• _PROMPT_
Going line by line through the data below, how many lines contain the word "requests"? Give only the number.

• _MATERIAL FOR THIS TASK_
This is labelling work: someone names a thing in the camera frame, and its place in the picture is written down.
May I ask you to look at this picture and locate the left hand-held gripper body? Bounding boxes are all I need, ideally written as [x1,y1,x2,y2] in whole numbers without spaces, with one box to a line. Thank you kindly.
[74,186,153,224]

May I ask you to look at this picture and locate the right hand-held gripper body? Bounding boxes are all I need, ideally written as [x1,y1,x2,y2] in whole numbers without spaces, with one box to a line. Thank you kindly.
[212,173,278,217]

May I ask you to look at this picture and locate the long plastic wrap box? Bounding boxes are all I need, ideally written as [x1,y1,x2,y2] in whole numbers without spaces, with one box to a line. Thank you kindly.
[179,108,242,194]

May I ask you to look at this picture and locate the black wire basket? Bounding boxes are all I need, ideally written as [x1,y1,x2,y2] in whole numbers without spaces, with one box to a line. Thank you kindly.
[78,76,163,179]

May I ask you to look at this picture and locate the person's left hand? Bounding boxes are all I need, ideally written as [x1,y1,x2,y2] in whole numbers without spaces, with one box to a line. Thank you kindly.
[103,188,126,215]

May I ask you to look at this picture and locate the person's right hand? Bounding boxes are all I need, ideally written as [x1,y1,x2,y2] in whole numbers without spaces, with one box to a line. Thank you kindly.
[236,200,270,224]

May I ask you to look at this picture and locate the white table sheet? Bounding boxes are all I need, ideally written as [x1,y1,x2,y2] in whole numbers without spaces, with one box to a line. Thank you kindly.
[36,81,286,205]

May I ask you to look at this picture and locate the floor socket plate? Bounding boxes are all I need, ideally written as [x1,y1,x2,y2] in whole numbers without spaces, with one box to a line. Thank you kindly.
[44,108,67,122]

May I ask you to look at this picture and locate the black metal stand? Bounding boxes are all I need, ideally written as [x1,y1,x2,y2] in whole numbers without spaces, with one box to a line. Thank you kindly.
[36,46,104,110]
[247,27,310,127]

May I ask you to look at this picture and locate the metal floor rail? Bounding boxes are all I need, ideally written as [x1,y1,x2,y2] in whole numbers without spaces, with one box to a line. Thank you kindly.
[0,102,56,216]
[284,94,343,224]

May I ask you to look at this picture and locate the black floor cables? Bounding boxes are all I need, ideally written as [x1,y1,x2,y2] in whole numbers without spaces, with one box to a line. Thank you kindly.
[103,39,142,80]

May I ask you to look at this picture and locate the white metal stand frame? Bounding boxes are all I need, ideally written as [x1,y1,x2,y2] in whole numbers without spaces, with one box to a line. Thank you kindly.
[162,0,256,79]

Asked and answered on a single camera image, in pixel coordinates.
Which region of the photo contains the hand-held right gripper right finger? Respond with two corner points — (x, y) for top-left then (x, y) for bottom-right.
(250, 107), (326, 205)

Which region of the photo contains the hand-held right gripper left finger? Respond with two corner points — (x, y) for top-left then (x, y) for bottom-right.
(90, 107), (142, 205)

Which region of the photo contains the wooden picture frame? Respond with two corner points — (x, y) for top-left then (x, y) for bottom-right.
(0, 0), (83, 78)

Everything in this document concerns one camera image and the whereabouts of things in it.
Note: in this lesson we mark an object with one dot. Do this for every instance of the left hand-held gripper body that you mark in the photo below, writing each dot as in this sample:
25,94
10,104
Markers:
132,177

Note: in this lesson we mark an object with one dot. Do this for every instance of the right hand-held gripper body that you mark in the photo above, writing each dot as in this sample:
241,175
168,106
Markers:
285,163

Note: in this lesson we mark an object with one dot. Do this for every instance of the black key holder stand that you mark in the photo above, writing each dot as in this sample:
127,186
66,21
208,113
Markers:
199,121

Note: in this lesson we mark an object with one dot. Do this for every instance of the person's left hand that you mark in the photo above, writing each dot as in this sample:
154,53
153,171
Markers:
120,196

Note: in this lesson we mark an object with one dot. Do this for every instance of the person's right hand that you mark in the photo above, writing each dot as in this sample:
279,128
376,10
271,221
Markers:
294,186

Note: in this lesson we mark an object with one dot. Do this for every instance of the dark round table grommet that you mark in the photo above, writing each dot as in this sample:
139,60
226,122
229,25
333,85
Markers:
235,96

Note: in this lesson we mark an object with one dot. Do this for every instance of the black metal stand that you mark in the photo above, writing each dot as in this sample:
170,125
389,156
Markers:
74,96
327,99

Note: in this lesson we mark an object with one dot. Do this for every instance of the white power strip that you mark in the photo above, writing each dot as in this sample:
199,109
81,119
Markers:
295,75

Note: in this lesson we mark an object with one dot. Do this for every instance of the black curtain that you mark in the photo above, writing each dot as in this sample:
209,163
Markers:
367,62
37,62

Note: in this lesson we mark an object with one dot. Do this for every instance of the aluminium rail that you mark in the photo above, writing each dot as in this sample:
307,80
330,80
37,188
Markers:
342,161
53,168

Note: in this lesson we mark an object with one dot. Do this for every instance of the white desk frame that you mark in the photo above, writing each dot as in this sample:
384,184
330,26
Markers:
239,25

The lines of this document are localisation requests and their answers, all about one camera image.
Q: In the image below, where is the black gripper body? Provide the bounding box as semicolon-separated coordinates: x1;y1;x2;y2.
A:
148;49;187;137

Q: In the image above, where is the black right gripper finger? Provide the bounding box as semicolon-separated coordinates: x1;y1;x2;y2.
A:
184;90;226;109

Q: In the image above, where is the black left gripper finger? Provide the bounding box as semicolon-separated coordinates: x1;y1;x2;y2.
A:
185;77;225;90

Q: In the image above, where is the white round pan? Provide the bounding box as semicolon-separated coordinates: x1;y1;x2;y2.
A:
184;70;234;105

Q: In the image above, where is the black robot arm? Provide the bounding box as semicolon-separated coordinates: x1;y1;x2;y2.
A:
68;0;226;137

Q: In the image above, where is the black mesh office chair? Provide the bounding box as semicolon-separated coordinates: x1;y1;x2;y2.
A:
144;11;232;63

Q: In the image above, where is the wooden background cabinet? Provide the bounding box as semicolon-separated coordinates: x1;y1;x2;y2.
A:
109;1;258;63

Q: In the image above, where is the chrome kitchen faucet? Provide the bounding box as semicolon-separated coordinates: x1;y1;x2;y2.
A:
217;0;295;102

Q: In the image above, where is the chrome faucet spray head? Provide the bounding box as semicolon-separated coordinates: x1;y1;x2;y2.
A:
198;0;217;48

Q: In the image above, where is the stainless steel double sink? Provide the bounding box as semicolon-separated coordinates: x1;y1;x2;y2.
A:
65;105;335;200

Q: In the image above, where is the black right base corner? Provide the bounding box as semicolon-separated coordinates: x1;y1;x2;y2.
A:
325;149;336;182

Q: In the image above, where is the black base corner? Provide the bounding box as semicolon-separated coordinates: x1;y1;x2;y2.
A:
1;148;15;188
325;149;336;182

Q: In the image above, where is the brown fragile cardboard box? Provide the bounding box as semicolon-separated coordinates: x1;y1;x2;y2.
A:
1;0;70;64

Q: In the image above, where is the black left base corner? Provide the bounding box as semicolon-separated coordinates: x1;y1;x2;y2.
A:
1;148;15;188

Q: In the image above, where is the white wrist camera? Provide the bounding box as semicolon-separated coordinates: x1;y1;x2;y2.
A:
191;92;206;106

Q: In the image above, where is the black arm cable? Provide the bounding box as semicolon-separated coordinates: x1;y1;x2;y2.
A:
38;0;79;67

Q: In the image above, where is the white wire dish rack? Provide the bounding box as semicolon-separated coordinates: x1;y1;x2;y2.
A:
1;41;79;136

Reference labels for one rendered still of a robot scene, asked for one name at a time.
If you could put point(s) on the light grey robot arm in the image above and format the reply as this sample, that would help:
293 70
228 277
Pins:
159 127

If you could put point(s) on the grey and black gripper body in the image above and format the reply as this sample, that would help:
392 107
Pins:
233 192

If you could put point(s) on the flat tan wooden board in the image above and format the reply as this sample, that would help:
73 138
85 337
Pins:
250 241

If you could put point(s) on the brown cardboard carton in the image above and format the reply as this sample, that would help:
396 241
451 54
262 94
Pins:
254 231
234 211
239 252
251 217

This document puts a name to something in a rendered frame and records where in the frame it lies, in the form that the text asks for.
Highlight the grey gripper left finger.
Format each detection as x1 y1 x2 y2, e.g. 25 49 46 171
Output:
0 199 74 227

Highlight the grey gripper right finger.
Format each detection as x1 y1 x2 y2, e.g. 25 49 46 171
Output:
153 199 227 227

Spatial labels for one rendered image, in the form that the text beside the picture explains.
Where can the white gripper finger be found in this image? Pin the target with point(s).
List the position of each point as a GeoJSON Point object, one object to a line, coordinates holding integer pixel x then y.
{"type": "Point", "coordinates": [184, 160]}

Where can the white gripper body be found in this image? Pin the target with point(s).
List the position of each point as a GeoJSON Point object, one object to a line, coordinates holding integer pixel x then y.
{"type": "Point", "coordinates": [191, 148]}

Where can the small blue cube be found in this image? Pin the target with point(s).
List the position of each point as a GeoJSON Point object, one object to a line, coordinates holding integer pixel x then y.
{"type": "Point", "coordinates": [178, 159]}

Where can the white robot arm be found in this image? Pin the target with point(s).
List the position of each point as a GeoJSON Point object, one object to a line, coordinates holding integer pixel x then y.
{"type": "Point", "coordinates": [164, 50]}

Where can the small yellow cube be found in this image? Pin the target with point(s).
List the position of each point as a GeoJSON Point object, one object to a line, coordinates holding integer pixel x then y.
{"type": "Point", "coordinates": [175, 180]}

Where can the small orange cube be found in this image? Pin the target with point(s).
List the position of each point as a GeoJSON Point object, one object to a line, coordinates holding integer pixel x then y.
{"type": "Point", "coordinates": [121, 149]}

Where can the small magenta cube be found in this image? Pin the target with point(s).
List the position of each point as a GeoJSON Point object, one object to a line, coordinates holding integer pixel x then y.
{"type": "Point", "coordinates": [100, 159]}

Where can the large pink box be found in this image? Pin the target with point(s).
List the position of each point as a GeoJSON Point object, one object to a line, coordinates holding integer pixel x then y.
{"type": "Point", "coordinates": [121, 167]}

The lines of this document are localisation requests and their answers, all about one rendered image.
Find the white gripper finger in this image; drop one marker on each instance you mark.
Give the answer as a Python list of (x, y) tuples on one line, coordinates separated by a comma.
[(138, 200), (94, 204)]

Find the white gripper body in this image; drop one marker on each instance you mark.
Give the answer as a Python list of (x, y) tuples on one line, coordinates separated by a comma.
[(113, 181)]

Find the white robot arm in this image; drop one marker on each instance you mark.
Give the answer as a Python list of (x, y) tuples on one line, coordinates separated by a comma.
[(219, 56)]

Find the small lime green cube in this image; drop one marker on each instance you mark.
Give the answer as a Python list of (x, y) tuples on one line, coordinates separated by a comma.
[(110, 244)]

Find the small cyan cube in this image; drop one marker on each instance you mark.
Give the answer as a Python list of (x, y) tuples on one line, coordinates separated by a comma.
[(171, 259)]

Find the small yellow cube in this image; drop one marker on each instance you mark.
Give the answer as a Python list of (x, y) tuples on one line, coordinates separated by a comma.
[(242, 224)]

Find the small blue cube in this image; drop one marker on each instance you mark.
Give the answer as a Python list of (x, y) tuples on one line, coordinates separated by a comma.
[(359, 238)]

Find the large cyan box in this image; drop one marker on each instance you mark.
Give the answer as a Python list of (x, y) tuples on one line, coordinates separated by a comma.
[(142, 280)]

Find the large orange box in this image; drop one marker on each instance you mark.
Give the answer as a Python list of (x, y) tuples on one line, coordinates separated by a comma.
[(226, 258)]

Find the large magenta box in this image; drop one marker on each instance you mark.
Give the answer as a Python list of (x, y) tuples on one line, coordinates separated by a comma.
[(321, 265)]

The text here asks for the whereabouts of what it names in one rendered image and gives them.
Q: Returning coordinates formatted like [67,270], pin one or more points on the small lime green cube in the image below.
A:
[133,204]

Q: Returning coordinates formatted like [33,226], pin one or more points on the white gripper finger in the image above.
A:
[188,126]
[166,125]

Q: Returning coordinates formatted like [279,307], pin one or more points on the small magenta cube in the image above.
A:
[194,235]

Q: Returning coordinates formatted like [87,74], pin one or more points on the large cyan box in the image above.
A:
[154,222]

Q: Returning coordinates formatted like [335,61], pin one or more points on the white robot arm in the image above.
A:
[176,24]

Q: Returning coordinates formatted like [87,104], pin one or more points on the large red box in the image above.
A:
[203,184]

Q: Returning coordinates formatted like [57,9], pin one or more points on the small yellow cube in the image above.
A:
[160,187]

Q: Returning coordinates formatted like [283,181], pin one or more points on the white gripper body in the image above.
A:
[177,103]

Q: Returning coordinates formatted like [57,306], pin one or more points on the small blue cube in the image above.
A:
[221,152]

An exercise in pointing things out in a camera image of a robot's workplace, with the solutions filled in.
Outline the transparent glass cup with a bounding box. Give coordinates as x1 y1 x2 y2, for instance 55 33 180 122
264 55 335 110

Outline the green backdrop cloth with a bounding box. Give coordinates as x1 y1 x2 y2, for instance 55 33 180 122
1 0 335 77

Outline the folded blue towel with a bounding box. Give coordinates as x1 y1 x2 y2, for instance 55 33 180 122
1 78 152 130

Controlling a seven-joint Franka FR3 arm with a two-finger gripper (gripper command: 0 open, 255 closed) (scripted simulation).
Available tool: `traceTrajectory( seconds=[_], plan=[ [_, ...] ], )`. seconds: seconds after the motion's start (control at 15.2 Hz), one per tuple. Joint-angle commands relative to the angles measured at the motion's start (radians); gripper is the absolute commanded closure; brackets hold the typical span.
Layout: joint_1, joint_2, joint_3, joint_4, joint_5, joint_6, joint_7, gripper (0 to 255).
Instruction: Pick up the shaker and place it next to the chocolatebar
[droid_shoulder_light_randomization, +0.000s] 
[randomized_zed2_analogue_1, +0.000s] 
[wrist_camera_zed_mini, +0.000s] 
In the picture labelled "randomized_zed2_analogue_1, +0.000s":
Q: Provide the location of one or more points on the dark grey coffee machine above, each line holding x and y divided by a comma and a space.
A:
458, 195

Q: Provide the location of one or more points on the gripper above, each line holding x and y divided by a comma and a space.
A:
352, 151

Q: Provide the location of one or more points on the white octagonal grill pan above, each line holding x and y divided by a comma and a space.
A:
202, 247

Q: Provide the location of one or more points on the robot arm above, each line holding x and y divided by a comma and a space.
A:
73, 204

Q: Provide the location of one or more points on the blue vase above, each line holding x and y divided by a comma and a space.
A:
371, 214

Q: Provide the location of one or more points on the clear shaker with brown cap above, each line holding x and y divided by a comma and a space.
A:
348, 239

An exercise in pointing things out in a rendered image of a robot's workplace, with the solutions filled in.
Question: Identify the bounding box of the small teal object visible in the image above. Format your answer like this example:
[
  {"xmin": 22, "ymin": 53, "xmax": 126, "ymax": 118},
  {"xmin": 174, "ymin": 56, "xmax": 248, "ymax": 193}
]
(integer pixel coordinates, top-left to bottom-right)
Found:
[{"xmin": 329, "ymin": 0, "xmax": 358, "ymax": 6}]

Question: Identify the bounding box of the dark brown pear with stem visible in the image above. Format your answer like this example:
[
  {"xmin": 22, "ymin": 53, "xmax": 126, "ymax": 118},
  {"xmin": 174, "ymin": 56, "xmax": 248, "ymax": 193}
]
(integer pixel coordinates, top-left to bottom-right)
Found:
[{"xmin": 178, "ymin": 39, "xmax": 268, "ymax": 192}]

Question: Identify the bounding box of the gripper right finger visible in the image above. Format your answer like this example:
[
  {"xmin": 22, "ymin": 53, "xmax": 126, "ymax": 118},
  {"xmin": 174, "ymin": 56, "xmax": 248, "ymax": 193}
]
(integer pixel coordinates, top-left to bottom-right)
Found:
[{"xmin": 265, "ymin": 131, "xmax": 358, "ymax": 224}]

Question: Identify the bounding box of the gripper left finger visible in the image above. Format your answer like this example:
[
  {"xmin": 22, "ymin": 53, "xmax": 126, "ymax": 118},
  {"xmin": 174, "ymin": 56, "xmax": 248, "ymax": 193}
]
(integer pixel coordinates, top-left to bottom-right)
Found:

• _ANSWER TO THE EXERCISE_
2